**The task:**
Nothing but a number should be given: the count of lines in the listing that include "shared".
--------------------------------------------------
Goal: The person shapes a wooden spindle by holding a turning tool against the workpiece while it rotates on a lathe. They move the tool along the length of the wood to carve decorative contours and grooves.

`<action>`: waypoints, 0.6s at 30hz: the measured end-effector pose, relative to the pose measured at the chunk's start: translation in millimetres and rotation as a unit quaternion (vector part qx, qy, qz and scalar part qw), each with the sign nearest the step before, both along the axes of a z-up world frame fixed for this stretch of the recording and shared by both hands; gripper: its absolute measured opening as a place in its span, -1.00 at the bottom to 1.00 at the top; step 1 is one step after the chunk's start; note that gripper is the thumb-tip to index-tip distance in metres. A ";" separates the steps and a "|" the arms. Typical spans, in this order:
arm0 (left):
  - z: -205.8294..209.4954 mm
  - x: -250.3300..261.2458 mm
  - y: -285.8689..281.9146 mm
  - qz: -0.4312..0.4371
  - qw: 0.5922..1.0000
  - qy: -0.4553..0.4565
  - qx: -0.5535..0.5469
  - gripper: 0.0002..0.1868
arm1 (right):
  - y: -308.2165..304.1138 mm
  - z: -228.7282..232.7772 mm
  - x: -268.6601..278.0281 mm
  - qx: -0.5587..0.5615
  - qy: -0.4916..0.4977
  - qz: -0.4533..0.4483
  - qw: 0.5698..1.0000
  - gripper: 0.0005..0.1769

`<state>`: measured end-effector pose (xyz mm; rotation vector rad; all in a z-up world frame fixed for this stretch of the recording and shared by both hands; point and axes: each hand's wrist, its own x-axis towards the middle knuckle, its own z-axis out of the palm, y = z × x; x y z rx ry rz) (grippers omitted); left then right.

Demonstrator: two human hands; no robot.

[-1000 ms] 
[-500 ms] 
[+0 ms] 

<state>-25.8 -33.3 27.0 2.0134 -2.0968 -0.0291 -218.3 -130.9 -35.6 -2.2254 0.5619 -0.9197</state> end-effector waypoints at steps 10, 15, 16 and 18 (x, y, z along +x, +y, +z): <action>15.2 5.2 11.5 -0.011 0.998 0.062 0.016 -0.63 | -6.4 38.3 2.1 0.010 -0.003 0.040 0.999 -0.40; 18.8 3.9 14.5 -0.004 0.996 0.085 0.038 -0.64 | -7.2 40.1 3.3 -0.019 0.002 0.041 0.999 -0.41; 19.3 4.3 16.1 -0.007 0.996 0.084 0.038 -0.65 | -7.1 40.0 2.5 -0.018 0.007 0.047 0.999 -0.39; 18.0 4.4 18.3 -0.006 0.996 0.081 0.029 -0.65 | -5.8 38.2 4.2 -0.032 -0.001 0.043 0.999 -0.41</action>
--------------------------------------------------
**Response box:**
2